■ **TASK INSTRUCTIONS**: Transcribe the listing exactly, skipping every picture.

■ **GIVEN DATA**:

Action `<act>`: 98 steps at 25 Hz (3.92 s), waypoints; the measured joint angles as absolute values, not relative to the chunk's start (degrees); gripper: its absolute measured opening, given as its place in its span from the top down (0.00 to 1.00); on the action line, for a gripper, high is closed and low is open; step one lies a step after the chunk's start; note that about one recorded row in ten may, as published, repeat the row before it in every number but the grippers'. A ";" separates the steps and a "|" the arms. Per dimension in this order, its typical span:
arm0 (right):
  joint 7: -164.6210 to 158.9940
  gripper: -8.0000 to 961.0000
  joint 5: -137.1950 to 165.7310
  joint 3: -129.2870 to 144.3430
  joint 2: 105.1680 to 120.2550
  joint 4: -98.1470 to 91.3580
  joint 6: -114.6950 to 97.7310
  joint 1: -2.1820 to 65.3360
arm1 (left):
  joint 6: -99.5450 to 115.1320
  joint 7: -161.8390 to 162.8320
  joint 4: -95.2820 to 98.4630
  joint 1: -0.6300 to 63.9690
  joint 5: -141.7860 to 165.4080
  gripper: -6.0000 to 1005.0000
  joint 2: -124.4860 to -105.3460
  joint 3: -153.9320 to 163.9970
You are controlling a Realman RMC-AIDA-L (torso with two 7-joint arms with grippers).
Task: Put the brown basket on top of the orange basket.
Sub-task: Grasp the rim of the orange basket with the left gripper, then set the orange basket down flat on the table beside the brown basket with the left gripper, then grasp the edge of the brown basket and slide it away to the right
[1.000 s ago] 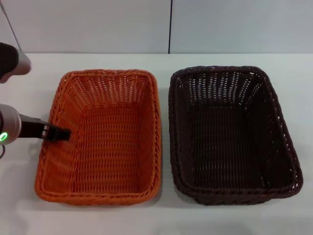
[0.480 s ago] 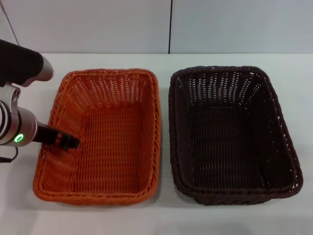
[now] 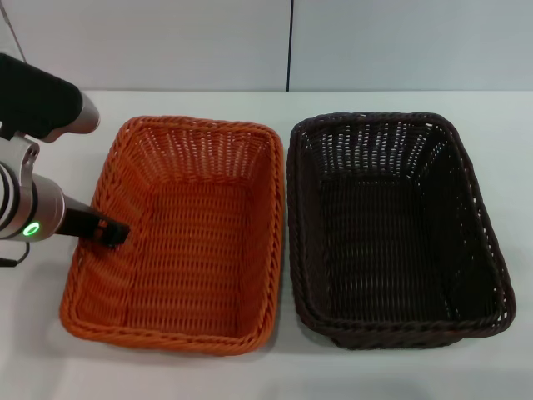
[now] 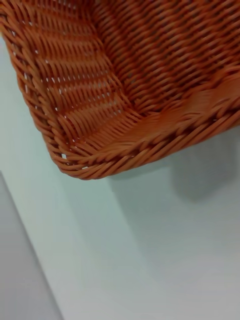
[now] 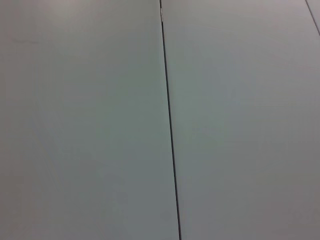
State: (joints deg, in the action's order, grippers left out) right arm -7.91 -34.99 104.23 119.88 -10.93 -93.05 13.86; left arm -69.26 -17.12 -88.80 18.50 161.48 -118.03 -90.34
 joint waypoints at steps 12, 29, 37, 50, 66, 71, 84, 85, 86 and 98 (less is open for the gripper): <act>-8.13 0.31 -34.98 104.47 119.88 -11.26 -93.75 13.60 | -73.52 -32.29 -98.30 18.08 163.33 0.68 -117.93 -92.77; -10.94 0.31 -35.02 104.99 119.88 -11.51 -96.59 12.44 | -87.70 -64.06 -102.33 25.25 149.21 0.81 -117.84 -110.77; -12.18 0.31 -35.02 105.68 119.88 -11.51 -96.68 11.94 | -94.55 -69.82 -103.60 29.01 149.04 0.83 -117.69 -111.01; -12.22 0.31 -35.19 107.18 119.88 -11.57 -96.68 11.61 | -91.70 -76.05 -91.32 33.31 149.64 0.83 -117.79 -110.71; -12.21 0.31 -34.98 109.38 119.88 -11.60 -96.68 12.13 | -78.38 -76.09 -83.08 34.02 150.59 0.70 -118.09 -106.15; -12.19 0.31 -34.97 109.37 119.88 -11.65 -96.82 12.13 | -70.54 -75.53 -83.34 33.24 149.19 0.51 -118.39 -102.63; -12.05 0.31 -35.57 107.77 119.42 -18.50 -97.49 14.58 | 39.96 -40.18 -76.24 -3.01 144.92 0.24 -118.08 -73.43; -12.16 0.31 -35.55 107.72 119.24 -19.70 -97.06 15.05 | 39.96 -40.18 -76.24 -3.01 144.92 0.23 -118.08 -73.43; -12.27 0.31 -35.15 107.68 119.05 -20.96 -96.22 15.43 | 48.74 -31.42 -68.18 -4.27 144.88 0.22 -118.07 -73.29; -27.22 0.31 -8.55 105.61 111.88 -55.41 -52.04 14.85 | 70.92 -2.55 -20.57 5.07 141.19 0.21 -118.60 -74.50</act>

■ **WRITTEN RESPONSE**:
Action `<act>`: 98 steps at 25 Hz (3.92 s), waypoints; the measured joint angles as absolute values, not relative to the chunk's start (degrees); gripper: its absolute measured opening, given as its place in its span from the top down (0.00 to 1.00); on the action line, for a gripper, high is closed and low is open; step one lies a step after the chunk's start; note that about one recorded row in ten may, as published, repeat the row before it in every number but the grippers'. A ";" separates the steps and a "|" the arms. Per dimension in this order, its typical span:
arm0 (right):
  joint 7: -164.6210 to 158.9940
  gripper: -8.0000 to 961.0000
  joint 5: -137.1950 to 165.7310
  joint 3: -129.2870 to 144.3430
  joint 2: 105.1680 to 120.2550
  joint 4: -98.1470 to 91.3580
  joint 6: -114.6950 to 97.7310
  joint 1: -2.1820 to 65.3360
arm1 (left):
  joint 6: -99.5450 to 115.1320
  joint 7: -161.8390 to 162.8320
  joint 4: -95.2820 to 98.4630
  joint 1: -0.6300 to 63.9690
  joint 5: -141.7860 to 165.4080
  gripper: -6.0000 to 1005.0000
  joint 2: -124.4860 to -105.3460
  joint 3: -153.9320 to 163.9970
You are controlling a Realman RMC-AIDA-L (torso with two 7-joint arms with grippers).
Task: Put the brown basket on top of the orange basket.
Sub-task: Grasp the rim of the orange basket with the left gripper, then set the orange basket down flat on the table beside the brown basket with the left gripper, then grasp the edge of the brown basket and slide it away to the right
[1.000 s ago] 
[0.480 s ago] 
[now] 
[now] 
[now] 
State: (joints deg, in the action's order, grippers left out) right arm -7.91 -34.99 104.23 119.88 -10.93 -93.05 13.86; left arm -69.26 -17.12 -88.80 18.50 161.48 -118.03 -90.34
 joint waypoints at steps 12, 29, 37, 50, 66, 71, 84, 85, 86 and 98 (less is open for the gripper): <act>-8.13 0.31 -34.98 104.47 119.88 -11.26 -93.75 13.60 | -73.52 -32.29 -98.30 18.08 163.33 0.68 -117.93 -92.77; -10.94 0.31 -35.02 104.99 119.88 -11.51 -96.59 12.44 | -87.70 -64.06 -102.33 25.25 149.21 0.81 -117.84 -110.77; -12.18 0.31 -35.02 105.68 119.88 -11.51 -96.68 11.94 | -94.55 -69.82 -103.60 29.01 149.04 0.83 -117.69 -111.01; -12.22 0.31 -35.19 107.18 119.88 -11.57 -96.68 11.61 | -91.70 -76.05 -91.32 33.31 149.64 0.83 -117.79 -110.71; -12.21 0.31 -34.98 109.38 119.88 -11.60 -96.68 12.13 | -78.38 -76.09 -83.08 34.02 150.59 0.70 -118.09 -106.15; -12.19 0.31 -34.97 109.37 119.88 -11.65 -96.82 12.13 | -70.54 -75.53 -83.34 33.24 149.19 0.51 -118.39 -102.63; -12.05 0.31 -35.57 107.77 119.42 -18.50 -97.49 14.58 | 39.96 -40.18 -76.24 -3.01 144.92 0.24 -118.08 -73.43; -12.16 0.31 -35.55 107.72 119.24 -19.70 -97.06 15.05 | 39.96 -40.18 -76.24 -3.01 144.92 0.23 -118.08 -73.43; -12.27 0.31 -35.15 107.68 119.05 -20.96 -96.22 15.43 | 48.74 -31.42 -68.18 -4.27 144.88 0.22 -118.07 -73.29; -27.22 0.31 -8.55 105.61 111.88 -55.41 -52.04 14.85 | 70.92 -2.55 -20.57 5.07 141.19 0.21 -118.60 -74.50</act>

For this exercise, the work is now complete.